WASHINGTON, D.C. — Supreme Knight Carl Anderson welcomed Life Is Sacred, a pro-life Native American organization, to Mass at the Saint John Paul II National Shrine after participating in the 47th annual March for Life, Jan. 24.
“Native Americans are our brothers and sisters in Christ, and they are so often forgotten by the culture at large,” Supreme Knight Anderson said. “Together we march as people of faith standing up for the rights of every human life.”
The mission statement of Life Is Sacred, posted on its website, notes that Native and indigenous peoples did not have legal recognition as “persons” in the United States until 1924. It also states that “in the past too few stood by to defend the lives of our people, and so today we are here to stand for the lives of all people, born and unborn, in order to build a civilization of life and a culture of love.”
The group was among the thousands of marchers who traveled to Washington to protest the 1973 Supreme Court Roe v. Wade decision that mandated legal abortion across the United States.
Patrick Mason, a member of the Osage Nation, serves on the board of directors for both the Knights of Columbus and Life Is Sacred.
“As a native I am taught by my culture to stand for the most vulnerable, and as a Knight of Columbus it is my solemn duty to protect those who cannot protect themselves,” Mason said.
The Saint John Paul II National Shrine is an initiative of the Knights of Columbus. Supreme Knight Anderson was on hand to welcome members of Life Is Sacred in the shrine’s chapel. There, he discussed St. John Paul II’s emphasis on the importance of every culture in the Church. He also noted that the chapel’s altar contains a relic of St. Kateri Tekakwitha, the first Native American saint, and encouraged the members of the group to always feel welcome at the shrine.
On behalf of Life Is Sacred, Mason presented the supreme knight with a 100-year-old Navajo blanket.
The Mass was celebrated by Father Maurice Henry Sands, a full-blooded Native American and longtime member of the Knights of Columbus. He is the executive director of the Black and Indian Mission Office at the U.S. Conference of Catholic Bishops.
Father Sands delivered the keynote address to the College Knights at their annual conference last fall, where he discussed the high levels of poverty, unemployment, substandard housing and education, substance abuse, domestic violence and suicide among Native American peoples.
Last year, Supreme Knight Anderson announced a new Order-wide initiative serving Native American communities in the United States and First Nation communities in Canada.
The Knights of Columbus partnered with the Diocese of Gallup and the Southwest Indian Foundation last summer to break ground on a new national shrine dedicated to St. Kateri in Gallup, N.M.
The Knights’ recent efforts to serve Native American and First Nations communities are the latest in the Order’s longstanding support for Native American communities, which dates to the Order’s early history. The Knights supported Catholic missions for Native Americans in the early 20th century and established the Bureau for Indian Affairs to help protect the rights of Catholic Native Americans. As many as one in four Native Americans is Catholic.

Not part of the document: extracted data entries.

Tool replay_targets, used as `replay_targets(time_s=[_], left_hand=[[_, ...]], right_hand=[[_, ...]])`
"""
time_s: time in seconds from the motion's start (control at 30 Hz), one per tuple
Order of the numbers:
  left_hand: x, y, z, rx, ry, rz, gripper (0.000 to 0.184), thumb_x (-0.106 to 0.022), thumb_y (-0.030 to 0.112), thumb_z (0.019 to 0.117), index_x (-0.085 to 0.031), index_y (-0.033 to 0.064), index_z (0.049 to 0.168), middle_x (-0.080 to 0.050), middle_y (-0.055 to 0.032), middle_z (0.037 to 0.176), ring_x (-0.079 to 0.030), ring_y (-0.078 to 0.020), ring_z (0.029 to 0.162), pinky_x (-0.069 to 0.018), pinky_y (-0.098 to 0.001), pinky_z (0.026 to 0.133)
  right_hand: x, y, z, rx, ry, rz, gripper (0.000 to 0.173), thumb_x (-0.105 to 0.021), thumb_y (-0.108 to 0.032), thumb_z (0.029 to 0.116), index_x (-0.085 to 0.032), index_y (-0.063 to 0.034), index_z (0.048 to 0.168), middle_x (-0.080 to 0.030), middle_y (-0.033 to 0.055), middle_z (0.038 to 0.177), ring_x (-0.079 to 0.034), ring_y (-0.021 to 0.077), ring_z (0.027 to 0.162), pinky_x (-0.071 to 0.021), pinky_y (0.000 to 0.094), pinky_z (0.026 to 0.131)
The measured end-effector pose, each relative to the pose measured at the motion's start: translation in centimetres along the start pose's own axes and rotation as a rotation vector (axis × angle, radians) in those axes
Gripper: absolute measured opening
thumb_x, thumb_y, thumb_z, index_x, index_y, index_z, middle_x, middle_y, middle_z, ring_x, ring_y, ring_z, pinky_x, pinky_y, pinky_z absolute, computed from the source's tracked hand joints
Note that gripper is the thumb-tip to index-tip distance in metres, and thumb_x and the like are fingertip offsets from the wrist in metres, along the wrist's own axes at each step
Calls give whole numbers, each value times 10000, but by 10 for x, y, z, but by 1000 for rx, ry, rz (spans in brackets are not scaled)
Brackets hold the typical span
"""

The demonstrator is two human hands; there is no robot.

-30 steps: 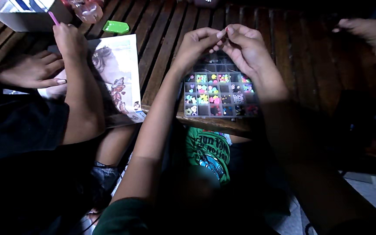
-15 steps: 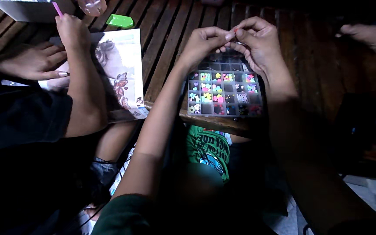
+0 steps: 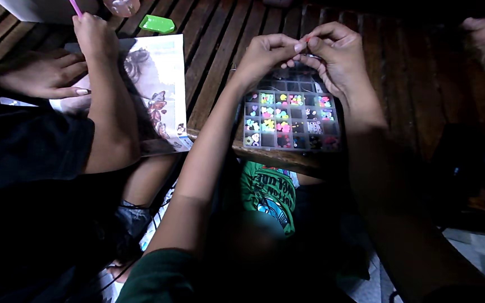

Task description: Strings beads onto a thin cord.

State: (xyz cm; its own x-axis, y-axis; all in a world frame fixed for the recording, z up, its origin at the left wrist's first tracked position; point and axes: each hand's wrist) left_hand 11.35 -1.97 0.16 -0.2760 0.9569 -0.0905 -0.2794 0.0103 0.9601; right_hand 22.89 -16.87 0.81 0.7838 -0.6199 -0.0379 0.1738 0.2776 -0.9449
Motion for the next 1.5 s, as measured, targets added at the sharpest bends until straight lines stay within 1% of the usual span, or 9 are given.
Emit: replay_targets(time_s=[0.43, 0.63, 0.87, 1.0, 1.17, 1.27, 1.37, 1.5], left_hand=[[0, 0, 0, -2, -2, 12, 76, -621, 41, 998, -684, 5, 974, -690, 25, 774, -640, -36, 689, -548, -210, 673], [0, 0, 0, 12, 1, 12, 74, -620, 32, 997, -683, 5, 970, -690, 26, 767, -640, -31, 685, -547, -203, 669], [0, 0, 0, 16, 3, 25, 75, -622, 41, 999, -684, 6, 974, -689, 24, 776, -639, -37, 692, -547, -209, 677], [0, 0, 0, 17, -5, 18, 50, -624, 36, 997, -657, 3, 1014, -695, 8, 802, -643, -42, 705, -543, -207, 676], [1, -2, 2, 24, -6, -13, 34, -626, 15, 990, -640, 0, 1017, -699, 3, 803, -655, -45, 707, -556, -206, 682], [0, -1, 1, 50, -4, 29, 53, -619, 24, 997, -647, -7, 1029, -697, 10, 808, -653, -41, 715, -554, -208, 691], [0, -1, 1, 76, -12, 29, 60, -621, 25, 997, -660, -6, 1031, -705, 11, 807, -661, -42, 717, -559, -210, 693], [0, -2, 1, 80, -17, 11, 60, -622, 27, 998, -653, -7, 1037, -703, 4, 818, -662, -47, 726, -559, -210, 698]], right_hand=[[1, -1, 0, -7, -3, -17, 128, -603, 27, 989, -635, -96, 990, -724, -48, 939, -730, 86, 874, -635, 293, 835], [2, -2, 0, -5, -19, -49, 123, -609, 20, 990, -639, -99, 999, -728, -51, 942, -729, 82, 880, -632, 291, 847], [4, -2, 0, -11, -27, -68, 120, -623, 21, 980, -643, -96, 995, -713, -45, 958, -723, 93, 912, -629, 311, 869], [3, -4, -1, -19, -15, -99, 106, -636, 16, 974, -652, -87, 994, -715, -39, 966, -724, 92, 912, -631, 302, 859], [2, -8, -2, -56, -56, -206, 71, -637, -37, 987, -668, -61, 1046, -699, -30, 1019, -714, 87, 908, -632, 298, 811], [2, -6, -1, -36, -79, -251, 70, -665, -70, 975, -679, -63, 1043, -689, -26, 1081, -703, 73, 924, -625, 277, 810], [4, -5, -1, -10, -68, -271, 65, -670, -77, 970, -684, -64, 1032, -678, -28, 1096, -684, 59, 938, -610, 261, 820], [3, -7, -1, -9, -69, -268, 60, -657, -66, 972, -674, -59, 1029, -666, -27, 1096, -680, 58, 935, -610, 259, 806]])
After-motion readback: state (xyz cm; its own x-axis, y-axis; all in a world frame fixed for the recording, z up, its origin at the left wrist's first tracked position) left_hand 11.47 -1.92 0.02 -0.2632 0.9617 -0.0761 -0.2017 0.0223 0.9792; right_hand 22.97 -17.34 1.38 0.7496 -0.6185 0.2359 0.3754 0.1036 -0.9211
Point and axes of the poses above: each hand's wrist, its own z-axis towards the middle knuckle, its own x-axis out of the back of the hand, y = z × x
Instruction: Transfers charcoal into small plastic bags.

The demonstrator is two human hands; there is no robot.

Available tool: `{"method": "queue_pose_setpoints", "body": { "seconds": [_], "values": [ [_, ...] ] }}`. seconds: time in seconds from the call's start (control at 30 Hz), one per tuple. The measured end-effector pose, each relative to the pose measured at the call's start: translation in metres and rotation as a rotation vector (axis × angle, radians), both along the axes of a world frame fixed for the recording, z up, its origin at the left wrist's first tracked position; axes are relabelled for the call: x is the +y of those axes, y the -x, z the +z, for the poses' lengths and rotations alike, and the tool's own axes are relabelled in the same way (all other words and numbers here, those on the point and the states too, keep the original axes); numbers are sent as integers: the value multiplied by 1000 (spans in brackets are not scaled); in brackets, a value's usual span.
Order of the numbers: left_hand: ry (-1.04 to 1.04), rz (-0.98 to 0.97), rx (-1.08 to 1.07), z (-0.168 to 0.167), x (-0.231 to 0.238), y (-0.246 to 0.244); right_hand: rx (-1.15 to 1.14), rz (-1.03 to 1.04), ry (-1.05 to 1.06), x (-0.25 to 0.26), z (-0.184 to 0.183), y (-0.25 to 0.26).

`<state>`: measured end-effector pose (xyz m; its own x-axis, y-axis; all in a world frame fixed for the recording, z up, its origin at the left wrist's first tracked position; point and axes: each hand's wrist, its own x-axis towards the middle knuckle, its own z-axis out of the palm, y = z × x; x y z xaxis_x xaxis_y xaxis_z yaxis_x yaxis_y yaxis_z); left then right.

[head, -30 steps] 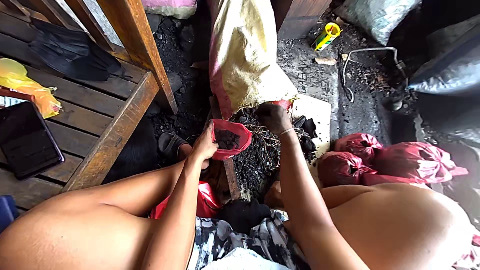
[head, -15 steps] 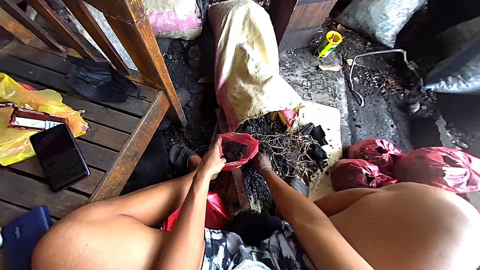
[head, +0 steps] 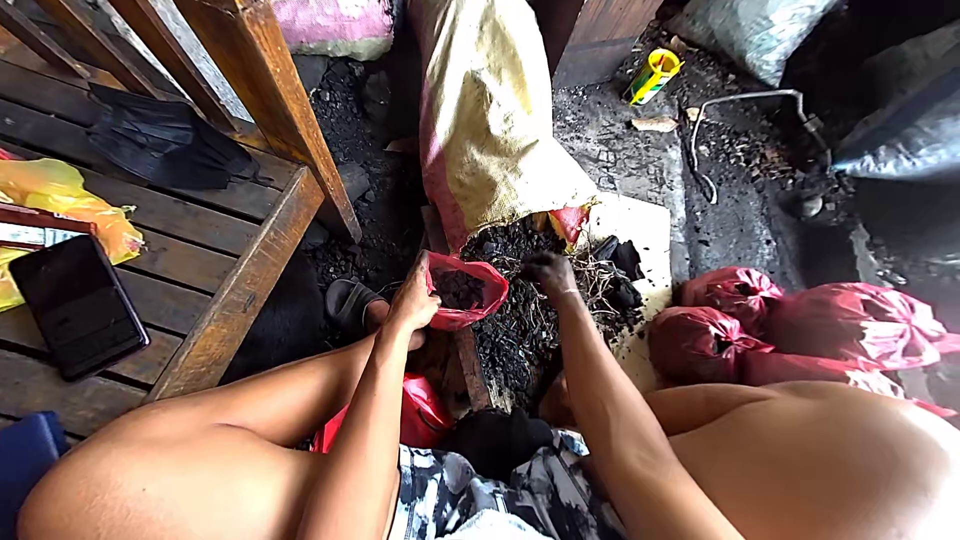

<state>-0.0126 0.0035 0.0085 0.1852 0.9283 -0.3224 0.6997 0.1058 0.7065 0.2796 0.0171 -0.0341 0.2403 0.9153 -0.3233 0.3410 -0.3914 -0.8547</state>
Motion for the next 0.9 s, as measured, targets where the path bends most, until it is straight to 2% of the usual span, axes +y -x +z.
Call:
{"method": "queue_pose_setpoints", "body": {
  "seconds": [0.07, 0.13, 0.23, 0.3, 0.4, 0.47, 0.53, 0.57, 0.63, 0.67, 0.77, 0.9],
  "values": [
    [-12, -1, 0, -1, 1, 0, 83, 120, -106, 10, 42, 10],
    [-15, -2, 5, -1, 0, -1, 99, 286, -161, 14, 69, 31],
    [-8, -15, 16, 2, -2, -1, -35, 509, -210, 12, 76, 77],
    [0, -11, 18, 5, -4, -1, -132, 555, -285, 8, 66, 99],
    [19, -7, 16, 5, -6, 3, -187, 321, -395, 9, 41, 97],
    [28, 0, 20, 4, -5, 4, -240, 67, -333, 9, 20, 74],
    [25, -4, 24, 4, -2, 1, -344, -79, -127, 0, -4, 44],
    [24, -7, 21, 4, -1, -1, -397, -73, 20, -7, -15, 32],
    [25, -11, 16, 4, 1, -4, -445, 69, 252, -23, -39, 25],
    [27, -14, 13, 3, 1, -3, -443, 158, 280, -32, -50, 31],
    [28, -13, 9, 1, 1, 0, -428, 302, 180, -55, -74, 70],
    [19, 6, 6, -4, -3, 4, -525, 275, 223, -66, -78, 101]
  ]
}}
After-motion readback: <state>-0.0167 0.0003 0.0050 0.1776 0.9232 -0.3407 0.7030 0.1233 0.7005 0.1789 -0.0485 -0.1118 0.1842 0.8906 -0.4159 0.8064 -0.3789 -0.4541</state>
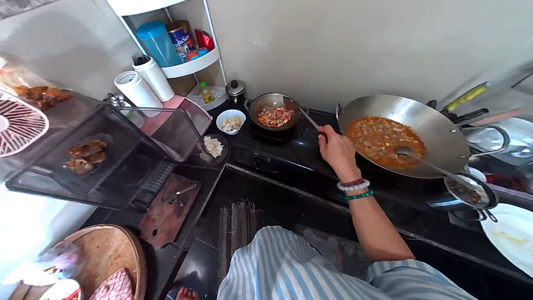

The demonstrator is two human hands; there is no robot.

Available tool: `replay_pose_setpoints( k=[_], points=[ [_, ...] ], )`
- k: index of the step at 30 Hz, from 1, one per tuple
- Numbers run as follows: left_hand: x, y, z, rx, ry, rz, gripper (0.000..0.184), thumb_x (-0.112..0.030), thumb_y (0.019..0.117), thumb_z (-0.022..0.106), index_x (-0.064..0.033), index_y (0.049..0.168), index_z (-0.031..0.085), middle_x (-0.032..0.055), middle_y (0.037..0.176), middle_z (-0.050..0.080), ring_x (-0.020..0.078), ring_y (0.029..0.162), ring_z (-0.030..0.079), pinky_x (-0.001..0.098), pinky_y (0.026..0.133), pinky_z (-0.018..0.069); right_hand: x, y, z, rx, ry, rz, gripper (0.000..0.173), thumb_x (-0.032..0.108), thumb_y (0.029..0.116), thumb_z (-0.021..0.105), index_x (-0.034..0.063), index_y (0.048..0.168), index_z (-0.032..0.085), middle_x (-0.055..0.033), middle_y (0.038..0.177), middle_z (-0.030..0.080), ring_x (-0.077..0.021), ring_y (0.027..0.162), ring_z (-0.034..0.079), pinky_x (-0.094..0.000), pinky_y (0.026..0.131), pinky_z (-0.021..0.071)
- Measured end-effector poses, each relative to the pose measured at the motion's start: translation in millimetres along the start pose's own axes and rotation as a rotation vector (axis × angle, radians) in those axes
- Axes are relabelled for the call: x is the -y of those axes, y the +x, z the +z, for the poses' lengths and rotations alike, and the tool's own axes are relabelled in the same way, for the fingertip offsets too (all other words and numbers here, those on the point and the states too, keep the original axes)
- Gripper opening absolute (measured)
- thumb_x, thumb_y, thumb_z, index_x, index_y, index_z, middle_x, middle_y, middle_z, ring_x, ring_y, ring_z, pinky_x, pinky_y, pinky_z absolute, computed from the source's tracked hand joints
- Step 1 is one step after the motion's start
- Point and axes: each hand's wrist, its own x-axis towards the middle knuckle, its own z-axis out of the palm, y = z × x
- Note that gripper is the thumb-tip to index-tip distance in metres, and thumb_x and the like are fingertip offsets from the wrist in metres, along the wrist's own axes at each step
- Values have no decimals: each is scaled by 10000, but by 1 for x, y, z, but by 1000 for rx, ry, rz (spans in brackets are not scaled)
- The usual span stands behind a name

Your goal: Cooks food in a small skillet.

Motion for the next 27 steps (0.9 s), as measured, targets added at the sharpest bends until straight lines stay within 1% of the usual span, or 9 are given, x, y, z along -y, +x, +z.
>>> replay_pose_setpoints(
  k=[3,5,8,12,17,18,20,23,27],
  points=[
    [10,14,8,56,-42,26,337,-109,1106,348,15,1399,459,50,964,505,63,679,459,220,608,418,5,0,13,67,62,14,276,185,1056,554,97,1308,626,-240,951,716,-492,856,694,-681,691,517],
    [10,17,8,81,-2,38,350,-90,1107,348,27,1427,431,66,1013,538,54,687,481,219,622,437,10,-3,10,71,103,-41,273,180,1050,573,95,1300,642,-212,987,729,-460,872,705,-673,720,527],
    [14,19,2,109,68,19,365,-184,1123,332,4,1405,468,49,932,502,78,650,459,250,596,432,22,-11,-3,59,138,-121,282,181,1048,581,105,1313,640,-178,991,736,-407,849,715,-642,712,544],
    [20,13,4,49,35,-5,484,-369,1141,251,-18,1218,575,-55,573,366,47,408,369,214,418,370,24,-10,3,114,76,-94,274,214,1048,588,135,1304,648,-185,934,729,-423,823,707,-644,678,533],
    [20,13,5,95,-49,-96,823,-561,1076,-6,3,1057,593,-32,492,467,68,367,438,242,386,412,15,3,12,55,60,-27,274,212,1062,550,120,1309,627,-222,937,716,-465,831,699,-669,666,520],
    [25,21,3,130,-64,-120,878,-591,1049,-55,5,1134,584,-3,559,551,85,417,498,261,419,448,18,4,11,53,87,-37,280,213,1060,556,122,1315,628,-210,953,722,-450,831,702,-664,679,526],
    [32,32,3,160,-106,-189,886,-629,1031,-48,-2,1320,507,97,890,660,150,644,617,326,577,523,27,3,14,67,121,-78,284,209,1054,571,123,1318,634,-178,976,736,-413,832,713,-649,702,541],
    [32,31,8,176,-132,-240,873,-641,1029,-36,-23,1523,333,247,1388,518,289,1039,645,434,840,549,33,1,24,106,109,-94,293,206,1054,570,132,1331,630,-181,980,735,-419,839,713,-643,692,543],
    [29,31,8,157,-107,-236,835,-631,1042,-4,-46,1550,306,268,1485,432,337,1127,619,476,881,544,29,-2,21,88,104,8,284,236,1072,538,145,1338,584,-242,930,691,-486,811,680,-656,622,513]
  ],
)
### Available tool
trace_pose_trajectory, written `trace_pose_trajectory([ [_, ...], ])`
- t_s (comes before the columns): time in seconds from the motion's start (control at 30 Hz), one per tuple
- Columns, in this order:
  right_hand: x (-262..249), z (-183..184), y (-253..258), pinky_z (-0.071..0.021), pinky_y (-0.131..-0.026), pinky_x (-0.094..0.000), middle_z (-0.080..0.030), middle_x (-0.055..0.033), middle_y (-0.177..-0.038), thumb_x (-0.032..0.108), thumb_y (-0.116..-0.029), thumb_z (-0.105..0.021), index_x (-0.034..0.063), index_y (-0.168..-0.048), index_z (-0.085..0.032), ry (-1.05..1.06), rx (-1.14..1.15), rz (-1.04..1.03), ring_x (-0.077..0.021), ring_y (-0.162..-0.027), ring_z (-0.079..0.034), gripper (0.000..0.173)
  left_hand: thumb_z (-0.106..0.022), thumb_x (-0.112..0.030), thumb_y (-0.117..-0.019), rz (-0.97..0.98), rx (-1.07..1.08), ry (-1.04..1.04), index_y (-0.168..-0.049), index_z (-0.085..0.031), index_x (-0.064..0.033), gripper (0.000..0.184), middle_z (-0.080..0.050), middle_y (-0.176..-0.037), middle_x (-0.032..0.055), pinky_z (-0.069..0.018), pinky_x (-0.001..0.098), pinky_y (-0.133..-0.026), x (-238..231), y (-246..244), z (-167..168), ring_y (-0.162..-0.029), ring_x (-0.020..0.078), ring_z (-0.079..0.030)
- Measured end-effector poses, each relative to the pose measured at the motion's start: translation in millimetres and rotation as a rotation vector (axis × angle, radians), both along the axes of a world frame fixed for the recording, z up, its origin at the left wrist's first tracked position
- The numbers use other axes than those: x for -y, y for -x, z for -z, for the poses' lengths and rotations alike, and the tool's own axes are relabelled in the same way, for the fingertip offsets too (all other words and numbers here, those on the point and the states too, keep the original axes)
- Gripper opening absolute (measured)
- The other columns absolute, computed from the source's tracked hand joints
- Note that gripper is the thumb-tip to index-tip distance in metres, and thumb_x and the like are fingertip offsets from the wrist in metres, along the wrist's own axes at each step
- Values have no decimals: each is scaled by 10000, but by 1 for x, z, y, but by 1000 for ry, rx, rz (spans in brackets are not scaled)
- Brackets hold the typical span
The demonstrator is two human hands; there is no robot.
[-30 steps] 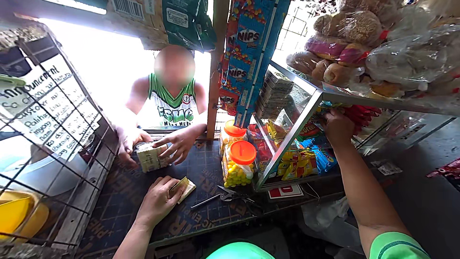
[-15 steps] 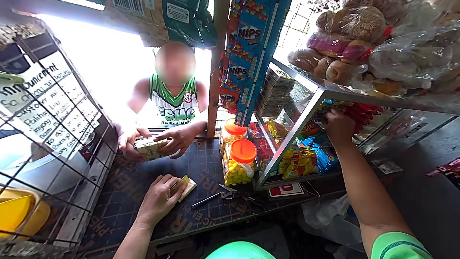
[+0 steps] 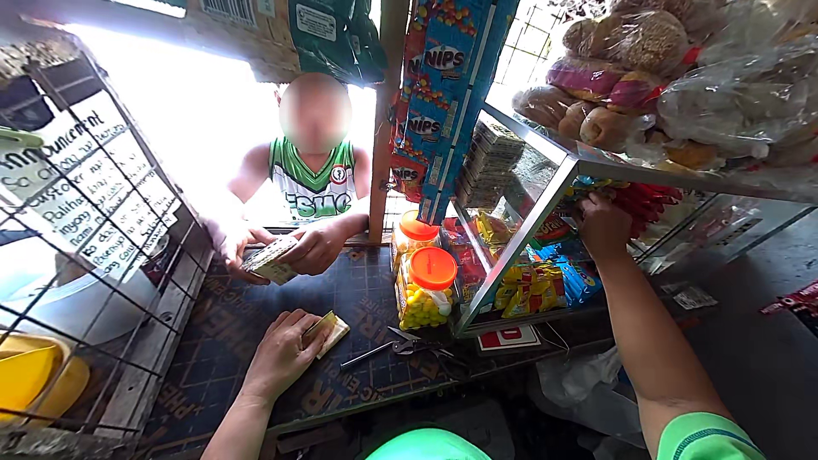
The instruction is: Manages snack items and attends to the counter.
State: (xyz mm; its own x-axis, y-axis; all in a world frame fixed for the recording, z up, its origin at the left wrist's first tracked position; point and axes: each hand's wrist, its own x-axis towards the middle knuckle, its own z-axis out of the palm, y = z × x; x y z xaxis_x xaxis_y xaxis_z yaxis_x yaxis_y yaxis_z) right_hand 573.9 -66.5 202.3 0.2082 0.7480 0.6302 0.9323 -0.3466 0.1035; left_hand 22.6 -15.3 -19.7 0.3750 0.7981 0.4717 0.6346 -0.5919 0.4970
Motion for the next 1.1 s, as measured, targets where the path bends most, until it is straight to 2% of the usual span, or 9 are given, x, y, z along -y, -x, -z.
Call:
trace_pose_trajectory([
  [0.47, 0, -5, -6, -516, -647, -667, -679, -293, -1087, 62, -962, -686, -58, -998, -726, 13, 55, -37, -513, -878, -684, 132, -573, -407, -919, 5, 13, -12, -948, -742, -6, 436, -690, -925, 179, -498, 583, -830, -3, 1, 3, -935, 411, -649],
  [0.73, 1, -7, -7, -524, -684, -661, -678, -280, -1080, 59, -942, -712, -51, -988, -720, 39, 60, -34, -507, -943, -676, 119, -577, -405, -921, -1, 13, 6, -952, -742, -12, 428, -688, -936, 180, -496, 585, -842, -3, 1, 2, -950, 415, -645],
  [0.9, 3, -10, -7, -522, -674, -657, -678, -276, -1104, 71, -955, -702, -45, -1007, -728, 66, 56, -30, -503, -942, -679, 130, -580, -405, -918, -1, 14, 4, -945, -740, -3, 434, -688, -929, 180, -494, 588, -834, -2, 1, 2, -945, 419, -644],
  [1.0, 5, -14, -3, -517, -695, -675, -678, -270, -1171, 73, -968, -686, -42, -1025, -735, 93, 45, -21, -502, -974, -680, 136, -577, -407, -922, 0, 17, 5, -948, -741, -3, 437, -689, -937, 184, -495, 588, -839, -3, 1, 2, -950, 424, -645],
  [1.1, 7, -18, -3, -520, -683, -668, -682, -266, -1163, 61, -968, -681, -41, -1018, -735, 100, 62, -28, -497, -970, -682, 126, -580, -403, -922, 2, 11, 11, -949, -741, -2, 433, -691, -938, 183, -494, 585, -844, -3, 1, 3, -955, 421, -645],
])
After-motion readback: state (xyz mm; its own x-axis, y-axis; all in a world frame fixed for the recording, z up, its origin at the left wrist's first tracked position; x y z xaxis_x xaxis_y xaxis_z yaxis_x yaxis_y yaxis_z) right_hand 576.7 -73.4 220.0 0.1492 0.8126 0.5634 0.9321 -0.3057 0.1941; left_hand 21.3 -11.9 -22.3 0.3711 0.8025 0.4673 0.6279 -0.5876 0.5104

“Today the unborn are not recognized as persons under the United States laws and every day they’re killed by the thousands,” said Daniel Berg, a member of the Navajo nation who took part in the event. “And so in the past we believe that too few stood by to defend the lives of our peoples. And so we stand to defend the lives of all peoples, born and unborn in order to create a culture of love and a civilization of life.”
The Knights of Columbus is the world’s largest Catholic fraternal organization. In addition to supporting the March for Life, the Order has donated more than 1,000 ultrasound machines to pregnancy care centers around the world.